[REQUIRED ACTION]: Your answer must consist of exactly the lines below, starting with the line with "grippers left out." and going on through the line with "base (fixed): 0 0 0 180", and nothing else.

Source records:

######

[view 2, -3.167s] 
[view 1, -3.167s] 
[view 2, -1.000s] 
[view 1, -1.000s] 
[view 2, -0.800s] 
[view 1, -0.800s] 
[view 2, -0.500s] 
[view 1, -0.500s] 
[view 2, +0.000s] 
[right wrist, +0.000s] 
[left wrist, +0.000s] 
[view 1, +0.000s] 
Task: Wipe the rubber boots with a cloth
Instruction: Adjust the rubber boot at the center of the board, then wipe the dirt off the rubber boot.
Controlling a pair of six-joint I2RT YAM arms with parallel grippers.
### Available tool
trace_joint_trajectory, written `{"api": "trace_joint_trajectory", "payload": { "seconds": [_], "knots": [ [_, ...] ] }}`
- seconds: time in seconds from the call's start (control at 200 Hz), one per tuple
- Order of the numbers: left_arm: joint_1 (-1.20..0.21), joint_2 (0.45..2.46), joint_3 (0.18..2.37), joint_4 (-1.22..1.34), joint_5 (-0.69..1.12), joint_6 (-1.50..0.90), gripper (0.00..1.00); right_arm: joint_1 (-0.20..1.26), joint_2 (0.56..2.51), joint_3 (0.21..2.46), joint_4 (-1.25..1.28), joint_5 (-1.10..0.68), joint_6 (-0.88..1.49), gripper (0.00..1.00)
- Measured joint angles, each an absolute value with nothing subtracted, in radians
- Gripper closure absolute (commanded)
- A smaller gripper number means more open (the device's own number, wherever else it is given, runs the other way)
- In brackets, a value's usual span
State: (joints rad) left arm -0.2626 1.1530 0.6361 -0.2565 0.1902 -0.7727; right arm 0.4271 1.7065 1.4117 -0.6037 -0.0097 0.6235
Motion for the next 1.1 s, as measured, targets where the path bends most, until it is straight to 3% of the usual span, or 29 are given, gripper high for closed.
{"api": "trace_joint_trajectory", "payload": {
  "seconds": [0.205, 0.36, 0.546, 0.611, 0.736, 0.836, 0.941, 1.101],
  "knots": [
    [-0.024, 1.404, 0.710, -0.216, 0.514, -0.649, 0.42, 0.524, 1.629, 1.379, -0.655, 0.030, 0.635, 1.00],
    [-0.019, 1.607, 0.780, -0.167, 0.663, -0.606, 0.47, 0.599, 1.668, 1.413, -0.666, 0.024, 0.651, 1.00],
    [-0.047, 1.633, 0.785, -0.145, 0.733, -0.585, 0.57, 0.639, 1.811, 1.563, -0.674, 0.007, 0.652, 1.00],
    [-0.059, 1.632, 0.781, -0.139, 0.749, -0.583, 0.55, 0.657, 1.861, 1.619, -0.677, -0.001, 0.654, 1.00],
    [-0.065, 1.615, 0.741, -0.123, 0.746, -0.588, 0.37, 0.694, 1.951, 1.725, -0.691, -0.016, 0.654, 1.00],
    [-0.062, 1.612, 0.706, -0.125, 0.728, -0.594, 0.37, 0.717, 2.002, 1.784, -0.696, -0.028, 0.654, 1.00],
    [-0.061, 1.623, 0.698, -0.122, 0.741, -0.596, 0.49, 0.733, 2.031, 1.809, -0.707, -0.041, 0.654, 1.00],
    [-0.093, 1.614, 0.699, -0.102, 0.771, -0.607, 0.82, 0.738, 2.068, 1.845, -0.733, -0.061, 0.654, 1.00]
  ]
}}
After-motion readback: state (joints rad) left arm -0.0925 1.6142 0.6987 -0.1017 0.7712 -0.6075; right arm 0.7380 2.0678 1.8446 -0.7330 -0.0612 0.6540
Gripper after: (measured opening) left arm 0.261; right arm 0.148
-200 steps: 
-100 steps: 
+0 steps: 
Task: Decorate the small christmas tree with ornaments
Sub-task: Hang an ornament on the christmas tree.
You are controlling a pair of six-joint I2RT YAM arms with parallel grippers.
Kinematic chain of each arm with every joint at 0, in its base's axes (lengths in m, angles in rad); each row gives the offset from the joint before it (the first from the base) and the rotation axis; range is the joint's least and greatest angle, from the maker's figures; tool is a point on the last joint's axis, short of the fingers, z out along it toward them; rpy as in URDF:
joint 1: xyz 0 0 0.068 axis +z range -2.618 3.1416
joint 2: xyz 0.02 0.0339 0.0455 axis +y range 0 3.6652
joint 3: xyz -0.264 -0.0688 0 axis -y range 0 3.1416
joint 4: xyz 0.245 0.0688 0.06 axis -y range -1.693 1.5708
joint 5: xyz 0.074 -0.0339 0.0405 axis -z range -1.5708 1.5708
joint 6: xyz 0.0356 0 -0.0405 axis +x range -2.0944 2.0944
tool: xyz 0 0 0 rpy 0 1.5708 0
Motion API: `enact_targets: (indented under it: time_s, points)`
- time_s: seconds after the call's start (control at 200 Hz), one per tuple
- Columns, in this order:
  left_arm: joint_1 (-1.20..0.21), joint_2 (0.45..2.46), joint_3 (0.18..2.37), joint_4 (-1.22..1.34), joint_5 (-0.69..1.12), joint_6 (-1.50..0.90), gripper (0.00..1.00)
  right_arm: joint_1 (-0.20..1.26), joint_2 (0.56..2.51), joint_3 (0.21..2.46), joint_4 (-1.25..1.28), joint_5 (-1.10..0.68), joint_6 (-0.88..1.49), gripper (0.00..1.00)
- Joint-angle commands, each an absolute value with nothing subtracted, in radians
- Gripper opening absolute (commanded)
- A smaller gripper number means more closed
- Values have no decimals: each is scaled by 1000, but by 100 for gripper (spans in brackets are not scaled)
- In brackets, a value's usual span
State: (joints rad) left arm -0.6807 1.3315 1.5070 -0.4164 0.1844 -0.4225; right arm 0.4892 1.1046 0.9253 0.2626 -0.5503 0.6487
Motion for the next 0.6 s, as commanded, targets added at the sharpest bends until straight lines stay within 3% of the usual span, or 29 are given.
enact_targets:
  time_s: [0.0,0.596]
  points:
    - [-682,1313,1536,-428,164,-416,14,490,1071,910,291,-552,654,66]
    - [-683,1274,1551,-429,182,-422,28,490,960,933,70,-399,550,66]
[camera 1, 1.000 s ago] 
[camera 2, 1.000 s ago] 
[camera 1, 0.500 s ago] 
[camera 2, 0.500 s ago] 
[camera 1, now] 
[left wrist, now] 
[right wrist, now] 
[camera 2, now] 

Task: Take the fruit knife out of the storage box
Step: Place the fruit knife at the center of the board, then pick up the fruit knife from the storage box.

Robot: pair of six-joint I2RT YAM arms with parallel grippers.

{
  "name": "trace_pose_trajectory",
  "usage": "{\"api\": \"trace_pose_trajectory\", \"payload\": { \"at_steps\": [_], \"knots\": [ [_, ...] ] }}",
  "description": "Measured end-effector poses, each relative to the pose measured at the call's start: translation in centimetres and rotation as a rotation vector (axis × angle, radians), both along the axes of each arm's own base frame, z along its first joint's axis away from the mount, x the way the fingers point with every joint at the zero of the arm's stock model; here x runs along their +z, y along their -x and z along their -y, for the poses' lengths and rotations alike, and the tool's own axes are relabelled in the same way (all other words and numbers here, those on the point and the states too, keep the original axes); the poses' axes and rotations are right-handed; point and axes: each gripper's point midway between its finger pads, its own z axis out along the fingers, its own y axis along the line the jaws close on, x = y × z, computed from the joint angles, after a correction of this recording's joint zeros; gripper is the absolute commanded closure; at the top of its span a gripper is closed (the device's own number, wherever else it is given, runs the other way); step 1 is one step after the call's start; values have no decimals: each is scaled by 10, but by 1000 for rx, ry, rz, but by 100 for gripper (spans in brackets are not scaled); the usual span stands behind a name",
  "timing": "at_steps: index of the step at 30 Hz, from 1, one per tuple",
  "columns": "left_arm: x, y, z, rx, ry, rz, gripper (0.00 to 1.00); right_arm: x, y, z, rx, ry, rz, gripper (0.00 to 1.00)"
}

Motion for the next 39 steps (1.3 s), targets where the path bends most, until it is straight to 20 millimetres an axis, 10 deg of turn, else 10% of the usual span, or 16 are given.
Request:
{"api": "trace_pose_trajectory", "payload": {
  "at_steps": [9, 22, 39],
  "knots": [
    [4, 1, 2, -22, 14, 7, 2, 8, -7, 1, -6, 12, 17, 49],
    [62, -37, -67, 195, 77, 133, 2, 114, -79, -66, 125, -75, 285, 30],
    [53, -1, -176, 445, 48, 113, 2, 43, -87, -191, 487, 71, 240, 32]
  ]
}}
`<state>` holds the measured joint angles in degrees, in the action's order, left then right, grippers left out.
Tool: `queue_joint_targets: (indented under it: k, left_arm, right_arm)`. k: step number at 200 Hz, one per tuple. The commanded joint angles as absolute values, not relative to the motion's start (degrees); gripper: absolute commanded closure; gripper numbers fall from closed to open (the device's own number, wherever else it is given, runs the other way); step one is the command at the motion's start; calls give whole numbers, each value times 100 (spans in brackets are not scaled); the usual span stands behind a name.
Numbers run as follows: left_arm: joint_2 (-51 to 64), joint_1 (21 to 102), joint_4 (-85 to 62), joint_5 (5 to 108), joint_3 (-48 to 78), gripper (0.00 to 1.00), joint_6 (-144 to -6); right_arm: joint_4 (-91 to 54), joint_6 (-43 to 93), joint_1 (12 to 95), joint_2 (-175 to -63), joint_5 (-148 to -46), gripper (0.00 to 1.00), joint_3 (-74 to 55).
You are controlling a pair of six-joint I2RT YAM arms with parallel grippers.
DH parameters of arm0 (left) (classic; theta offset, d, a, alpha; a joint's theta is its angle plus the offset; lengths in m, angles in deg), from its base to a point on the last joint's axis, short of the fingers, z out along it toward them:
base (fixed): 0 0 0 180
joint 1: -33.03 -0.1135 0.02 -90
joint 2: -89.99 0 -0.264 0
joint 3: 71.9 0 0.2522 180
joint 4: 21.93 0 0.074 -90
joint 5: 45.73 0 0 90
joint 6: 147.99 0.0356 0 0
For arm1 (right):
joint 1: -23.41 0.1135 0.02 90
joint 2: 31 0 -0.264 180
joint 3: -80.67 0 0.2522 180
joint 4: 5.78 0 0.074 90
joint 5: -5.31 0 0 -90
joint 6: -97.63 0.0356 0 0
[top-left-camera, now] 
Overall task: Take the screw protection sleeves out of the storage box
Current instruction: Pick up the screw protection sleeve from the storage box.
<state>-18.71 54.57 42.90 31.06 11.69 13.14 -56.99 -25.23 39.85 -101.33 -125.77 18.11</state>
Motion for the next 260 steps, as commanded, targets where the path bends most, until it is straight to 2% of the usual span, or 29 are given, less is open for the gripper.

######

[RESPONSE TO THIS EXERCISE]:
`<state>` holds the measured joint angles in degrees, in the action's order, left then right, grippers left out.
Tool: `queue_joint_targets: (indented under it: k, left_arm, right_arm)`. k: step number at 200 Hz, one per tuple. The commanded joint angles as absolute values, not relative to the motion's start (degrees); gripper: absolute commanded closure; gripper numbers fall from closed to open (the device's own number, wherever else it is given, runs the other way); step one is the command at the motion's start; calls give whole numbers, each value times 100 (spans in brackets are not scaled); the usual span stands behind a name.
Numbers run as follows: left_arm: joint_2 (-51 to 64), joint_1 (21 to 102), joint_4 (-85 to 62), joint_5 (5 to 108), joint_3 (-48 to 78), gripper (0.00 to 1.00), joint_6 (-144 to -6); right_arm: joint_4 (-91 to 54), joint_6 (-43 to 93), joint_1 (12 to 95), joint_2 (-175 to -63), joint_5 (-148 to -46), gripper (0.00 to 1.00), joint_3 (-74 to 55).
You are controlling a pair of six-joint I2RT YAM arms with parallel grippers.
DH parameters of arm0 (left) (classic; theta offset, d, a, alpha; a joint's theta is its angle plus the offset; lengths in m, angles in deg), from its base to a point on the last joint's axis, short of the fingers, z out along it toward them:
base (fixed): 0 0 0 180

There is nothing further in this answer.